Could not secure financing
Mr Okungu had told investigators that negotiations on the CFAs had started with various banks in 2003 when Linus Cheruiyot was the MD of KPC. From what he had gathered, some smaller OMCs had been licensed to import petroleum, but could not do so because they were unable to secure financing.
The only thing the KPC management seemed to agree on was that the first CFA was drafted at the beginning of July 2004 and that it was between Triton and KPC. The second CFA to be signed was between Kenol/Kobil and KPC.
Triton’s lender in its CFA with KPC was London-based Glencore Energy while Kenol/Kobil was to be financed by French international banking group BNP Paribas .
Triton and Kenol/Kobil were the only OMCs that had CFAs with KPC in the early years of the scheme.
“The CFA appears to have been hurriedly drafted and was noted to be weak. Subsequent reviews appear not to have adequately strengthened the agreement,” investigators, however, noted.
“Furthermore, there appears to have been no implementation plan in place when the CFA was introduced,” they added.
As for Triton, its CFA, which was the first to be signed, was drafted by the operations department at KPC. It was then sent to the legal department for review. Upon receiving it, Ms Nelly Mwathi, the KPC legal advisor, recommended that the financial aspects of the agreement be checked and cleared by the finance department.
After that the document was circulated to all the other managers for comments on July 5, 2004. It was then approved by the then MD, Dr Ochuodho.

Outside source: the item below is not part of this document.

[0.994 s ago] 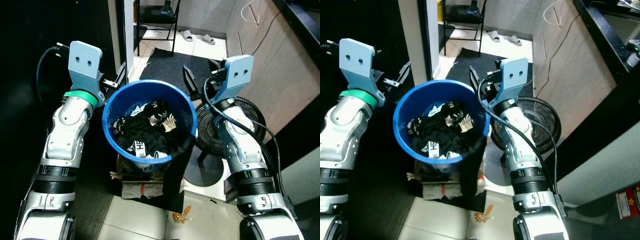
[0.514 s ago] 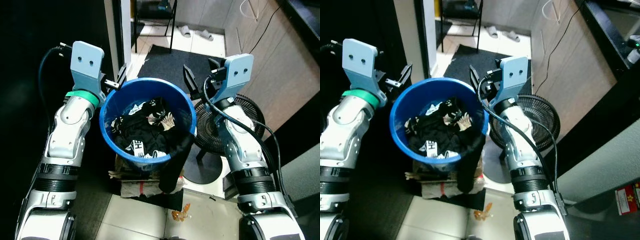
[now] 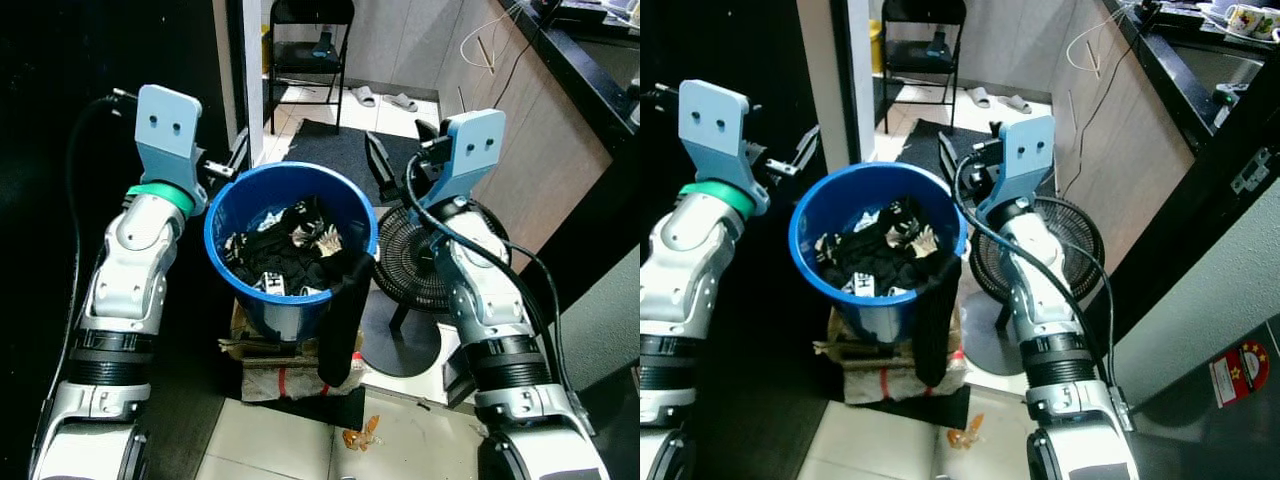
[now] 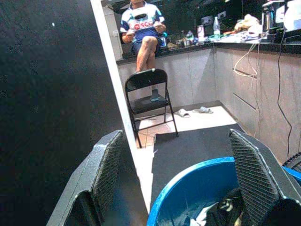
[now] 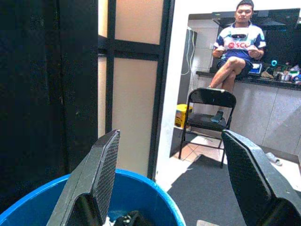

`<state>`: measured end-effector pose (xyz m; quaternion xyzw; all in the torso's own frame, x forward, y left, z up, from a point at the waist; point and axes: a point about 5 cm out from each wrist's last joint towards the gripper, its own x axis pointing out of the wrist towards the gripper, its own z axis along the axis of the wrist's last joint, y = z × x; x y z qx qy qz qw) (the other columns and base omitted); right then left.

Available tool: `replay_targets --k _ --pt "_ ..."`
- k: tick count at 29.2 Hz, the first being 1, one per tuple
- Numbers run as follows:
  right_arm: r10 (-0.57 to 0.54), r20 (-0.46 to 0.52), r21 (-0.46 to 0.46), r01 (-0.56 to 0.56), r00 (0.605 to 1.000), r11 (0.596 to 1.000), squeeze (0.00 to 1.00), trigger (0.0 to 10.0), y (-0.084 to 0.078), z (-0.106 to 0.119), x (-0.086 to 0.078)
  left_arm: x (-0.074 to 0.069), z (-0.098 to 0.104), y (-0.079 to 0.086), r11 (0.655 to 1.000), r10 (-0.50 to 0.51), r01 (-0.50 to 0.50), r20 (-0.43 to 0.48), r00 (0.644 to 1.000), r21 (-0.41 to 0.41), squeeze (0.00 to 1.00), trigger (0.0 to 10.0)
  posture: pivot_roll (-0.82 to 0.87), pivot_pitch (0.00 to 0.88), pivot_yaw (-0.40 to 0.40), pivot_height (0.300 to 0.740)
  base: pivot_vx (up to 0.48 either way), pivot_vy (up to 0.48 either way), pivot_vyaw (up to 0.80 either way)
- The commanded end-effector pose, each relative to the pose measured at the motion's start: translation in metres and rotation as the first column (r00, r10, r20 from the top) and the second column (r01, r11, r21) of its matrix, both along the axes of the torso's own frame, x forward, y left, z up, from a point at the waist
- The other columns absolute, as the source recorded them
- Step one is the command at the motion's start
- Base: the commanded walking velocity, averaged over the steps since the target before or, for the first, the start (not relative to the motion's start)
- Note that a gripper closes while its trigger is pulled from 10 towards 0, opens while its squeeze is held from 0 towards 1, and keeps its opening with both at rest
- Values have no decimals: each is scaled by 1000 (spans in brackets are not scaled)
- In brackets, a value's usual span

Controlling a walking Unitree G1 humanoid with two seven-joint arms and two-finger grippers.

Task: Clothes washing

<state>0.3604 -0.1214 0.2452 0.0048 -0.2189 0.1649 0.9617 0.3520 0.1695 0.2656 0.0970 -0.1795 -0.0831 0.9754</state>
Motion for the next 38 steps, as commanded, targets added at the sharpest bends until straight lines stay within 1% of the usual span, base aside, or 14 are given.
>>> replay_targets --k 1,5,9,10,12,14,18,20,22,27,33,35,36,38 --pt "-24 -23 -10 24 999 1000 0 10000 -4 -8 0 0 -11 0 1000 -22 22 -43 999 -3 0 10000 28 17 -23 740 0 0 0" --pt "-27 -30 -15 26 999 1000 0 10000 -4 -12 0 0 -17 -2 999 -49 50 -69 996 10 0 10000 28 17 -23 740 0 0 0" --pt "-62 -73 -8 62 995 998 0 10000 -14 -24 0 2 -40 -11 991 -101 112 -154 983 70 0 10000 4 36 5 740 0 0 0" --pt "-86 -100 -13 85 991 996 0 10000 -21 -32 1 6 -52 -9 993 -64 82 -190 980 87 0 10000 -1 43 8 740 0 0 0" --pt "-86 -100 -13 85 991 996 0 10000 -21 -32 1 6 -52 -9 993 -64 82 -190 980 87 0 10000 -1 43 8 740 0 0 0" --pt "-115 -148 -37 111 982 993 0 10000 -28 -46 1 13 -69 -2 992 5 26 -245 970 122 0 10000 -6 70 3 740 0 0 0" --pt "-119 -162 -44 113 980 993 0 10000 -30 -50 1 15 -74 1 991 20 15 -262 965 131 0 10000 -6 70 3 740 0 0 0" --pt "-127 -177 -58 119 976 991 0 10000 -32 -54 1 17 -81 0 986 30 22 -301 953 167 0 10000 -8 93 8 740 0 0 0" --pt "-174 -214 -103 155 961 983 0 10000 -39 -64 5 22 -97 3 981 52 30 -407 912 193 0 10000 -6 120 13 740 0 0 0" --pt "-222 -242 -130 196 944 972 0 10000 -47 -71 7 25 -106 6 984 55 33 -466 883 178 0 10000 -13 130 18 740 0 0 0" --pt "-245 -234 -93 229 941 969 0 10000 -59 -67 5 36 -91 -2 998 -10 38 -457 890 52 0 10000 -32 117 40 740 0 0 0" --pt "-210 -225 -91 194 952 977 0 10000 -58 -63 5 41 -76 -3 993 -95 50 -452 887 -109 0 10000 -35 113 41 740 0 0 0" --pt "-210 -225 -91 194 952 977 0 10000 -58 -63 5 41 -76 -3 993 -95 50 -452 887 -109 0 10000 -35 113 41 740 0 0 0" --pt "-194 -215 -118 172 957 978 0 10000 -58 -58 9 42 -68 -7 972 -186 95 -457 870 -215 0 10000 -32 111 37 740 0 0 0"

Two days later, on July 7, Triton CEO Yagnesh Devani arrived at Kenpipe Plaza accompanied by his legal adviser Sunil Somala for the signing of their CFA.
KPC was represented at the signing by Dr Ochuodho, Mr Mecha and the acting company secretary, Mr Donald Kapten.

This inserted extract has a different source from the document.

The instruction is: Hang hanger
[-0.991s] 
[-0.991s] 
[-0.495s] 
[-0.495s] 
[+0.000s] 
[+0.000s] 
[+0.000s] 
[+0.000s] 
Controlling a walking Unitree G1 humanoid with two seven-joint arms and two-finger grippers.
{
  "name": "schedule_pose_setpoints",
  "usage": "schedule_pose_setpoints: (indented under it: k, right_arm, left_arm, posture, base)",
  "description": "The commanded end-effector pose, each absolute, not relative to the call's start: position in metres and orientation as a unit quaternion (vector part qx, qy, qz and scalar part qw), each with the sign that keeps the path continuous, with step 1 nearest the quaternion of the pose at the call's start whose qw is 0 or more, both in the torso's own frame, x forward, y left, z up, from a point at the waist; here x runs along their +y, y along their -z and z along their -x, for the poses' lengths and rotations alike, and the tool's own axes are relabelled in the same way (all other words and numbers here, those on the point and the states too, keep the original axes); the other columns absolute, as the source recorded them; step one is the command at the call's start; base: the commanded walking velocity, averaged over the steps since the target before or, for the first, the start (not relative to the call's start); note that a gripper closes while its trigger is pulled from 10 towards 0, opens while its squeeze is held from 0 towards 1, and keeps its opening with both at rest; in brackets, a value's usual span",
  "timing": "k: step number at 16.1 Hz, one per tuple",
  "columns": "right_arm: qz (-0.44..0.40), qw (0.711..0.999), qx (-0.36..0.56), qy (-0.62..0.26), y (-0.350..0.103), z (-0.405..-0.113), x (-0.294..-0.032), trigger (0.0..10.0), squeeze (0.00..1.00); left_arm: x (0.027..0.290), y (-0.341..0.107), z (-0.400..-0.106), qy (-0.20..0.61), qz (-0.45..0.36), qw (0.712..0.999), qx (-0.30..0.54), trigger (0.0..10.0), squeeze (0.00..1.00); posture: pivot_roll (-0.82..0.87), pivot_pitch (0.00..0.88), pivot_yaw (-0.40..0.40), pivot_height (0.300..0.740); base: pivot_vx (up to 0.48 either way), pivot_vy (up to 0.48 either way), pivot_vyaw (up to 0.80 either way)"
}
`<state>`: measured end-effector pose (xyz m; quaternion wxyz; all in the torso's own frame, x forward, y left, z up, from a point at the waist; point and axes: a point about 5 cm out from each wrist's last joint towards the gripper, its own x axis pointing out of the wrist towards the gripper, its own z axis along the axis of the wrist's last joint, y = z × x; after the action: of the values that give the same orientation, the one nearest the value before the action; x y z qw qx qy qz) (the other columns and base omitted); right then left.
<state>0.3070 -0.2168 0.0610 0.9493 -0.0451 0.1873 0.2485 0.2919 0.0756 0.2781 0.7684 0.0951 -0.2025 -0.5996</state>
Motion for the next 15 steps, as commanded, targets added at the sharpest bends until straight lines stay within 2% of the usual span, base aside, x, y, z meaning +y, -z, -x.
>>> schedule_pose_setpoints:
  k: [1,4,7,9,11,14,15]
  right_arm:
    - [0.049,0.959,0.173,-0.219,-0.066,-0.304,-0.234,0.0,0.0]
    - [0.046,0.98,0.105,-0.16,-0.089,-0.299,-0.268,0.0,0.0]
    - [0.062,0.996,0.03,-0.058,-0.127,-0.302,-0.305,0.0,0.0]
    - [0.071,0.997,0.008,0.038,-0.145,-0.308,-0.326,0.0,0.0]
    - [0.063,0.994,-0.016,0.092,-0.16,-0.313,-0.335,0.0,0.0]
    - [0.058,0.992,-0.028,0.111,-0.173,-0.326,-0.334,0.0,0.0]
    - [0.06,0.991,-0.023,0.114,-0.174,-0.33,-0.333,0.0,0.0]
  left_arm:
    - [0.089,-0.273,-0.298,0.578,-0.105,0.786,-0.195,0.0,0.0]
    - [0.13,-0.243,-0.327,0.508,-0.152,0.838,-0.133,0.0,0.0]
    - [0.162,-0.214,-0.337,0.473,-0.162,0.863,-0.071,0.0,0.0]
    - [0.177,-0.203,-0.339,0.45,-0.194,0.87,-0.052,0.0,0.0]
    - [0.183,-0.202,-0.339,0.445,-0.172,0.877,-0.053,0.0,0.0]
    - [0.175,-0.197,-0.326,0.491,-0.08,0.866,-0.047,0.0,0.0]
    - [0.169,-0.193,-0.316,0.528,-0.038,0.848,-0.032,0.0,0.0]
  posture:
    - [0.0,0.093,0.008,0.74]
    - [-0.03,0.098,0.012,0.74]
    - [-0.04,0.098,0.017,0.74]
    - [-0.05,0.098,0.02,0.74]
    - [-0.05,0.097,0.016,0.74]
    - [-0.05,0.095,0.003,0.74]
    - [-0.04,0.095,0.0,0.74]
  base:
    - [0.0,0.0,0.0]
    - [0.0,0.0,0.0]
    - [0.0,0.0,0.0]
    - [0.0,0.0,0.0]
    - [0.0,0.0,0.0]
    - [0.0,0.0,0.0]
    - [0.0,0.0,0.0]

“KPC hereby consents to the security, which has been or will be granted by Triton to the bank (financier), including security over any of the Triton entitlement stocks, petroleum products in KPC’s custody under or in connection with the Transportation and Storage Agreement,” said one of the clauses in the CFA agreement between KPC and Triton.

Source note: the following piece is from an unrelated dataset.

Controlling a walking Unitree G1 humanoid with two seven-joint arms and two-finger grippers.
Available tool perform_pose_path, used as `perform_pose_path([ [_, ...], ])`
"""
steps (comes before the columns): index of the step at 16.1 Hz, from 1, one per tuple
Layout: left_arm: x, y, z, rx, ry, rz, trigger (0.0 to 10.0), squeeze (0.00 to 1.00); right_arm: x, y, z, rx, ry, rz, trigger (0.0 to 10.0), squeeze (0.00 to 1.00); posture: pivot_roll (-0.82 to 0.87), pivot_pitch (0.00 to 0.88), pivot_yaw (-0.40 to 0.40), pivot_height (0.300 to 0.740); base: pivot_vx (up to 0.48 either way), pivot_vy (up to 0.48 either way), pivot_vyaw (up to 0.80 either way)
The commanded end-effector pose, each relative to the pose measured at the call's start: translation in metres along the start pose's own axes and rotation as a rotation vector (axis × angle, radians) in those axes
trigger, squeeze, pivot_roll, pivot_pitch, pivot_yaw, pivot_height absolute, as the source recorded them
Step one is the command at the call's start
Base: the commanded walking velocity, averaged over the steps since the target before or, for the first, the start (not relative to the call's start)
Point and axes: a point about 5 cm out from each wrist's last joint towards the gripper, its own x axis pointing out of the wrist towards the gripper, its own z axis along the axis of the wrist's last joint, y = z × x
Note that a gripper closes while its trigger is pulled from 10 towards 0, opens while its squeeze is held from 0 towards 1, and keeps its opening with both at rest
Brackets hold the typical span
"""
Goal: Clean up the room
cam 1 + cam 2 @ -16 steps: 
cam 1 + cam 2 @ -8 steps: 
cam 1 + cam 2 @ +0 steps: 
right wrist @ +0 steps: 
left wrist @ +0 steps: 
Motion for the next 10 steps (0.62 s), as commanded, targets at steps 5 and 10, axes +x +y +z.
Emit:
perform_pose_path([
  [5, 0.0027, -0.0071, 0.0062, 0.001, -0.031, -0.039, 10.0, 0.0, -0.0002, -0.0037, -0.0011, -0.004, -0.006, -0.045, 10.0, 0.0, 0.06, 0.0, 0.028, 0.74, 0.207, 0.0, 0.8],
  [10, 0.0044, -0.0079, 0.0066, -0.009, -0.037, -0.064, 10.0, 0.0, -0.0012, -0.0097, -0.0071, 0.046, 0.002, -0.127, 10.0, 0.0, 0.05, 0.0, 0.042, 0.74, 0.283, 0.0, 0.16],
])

“Triton shall advise KPC on the authorised signatories of the financiers to release such products on the account of Triton. Upon receipt of such authorised instructions, KPC shall release the so determined grade and quantity of products to Triton,” read another clause.
It is the events of that morning at Kenpipe Plaza that germinated the first seedlings of what would four years later snowball into the Triton scandal.
With pen put to paper, Mr Devani was finally back in the multibillion-dollar oil business, this time as a major league player.
At that time Triton only controlled one per cent of the petroleum business, courtesy of its petrol stations and a deal with Kenya Power that had since died with the exit of the Kanu regime.
But in his mind, Mr Devani was not intending to use his new access to finances to grow Triton’s market share. His company was already getting apportioned more than half of the storage space at the Kipevu Storage Facility (KOSF).
This was in total disregard of the law at that time that oil marketers should get apportioned space at KOSF in proportion to their market share.
With access to finances and the huge storage space his company already had at KOSF, Mr Devani moved fast to implementing his scheme, which neither KPC nor the banks that had agreed to finance Triton, knew.
The scheme was put in motion on the very day Triton and KPC signed the CFA. As Mr Devani, Mr Somala, Dr Ochuodho, Mr Mecha and Mr Kapten were at Kenpipe Plaza signing the CFA and posing for media cameras, a ship was already berthed at Kipevu.
The ship had petroleum products belonging to Triton, having been dispatched weeks earlier. Its contents were supposed to be covered by the very CFA that was being signed in Nairobi at that very moment.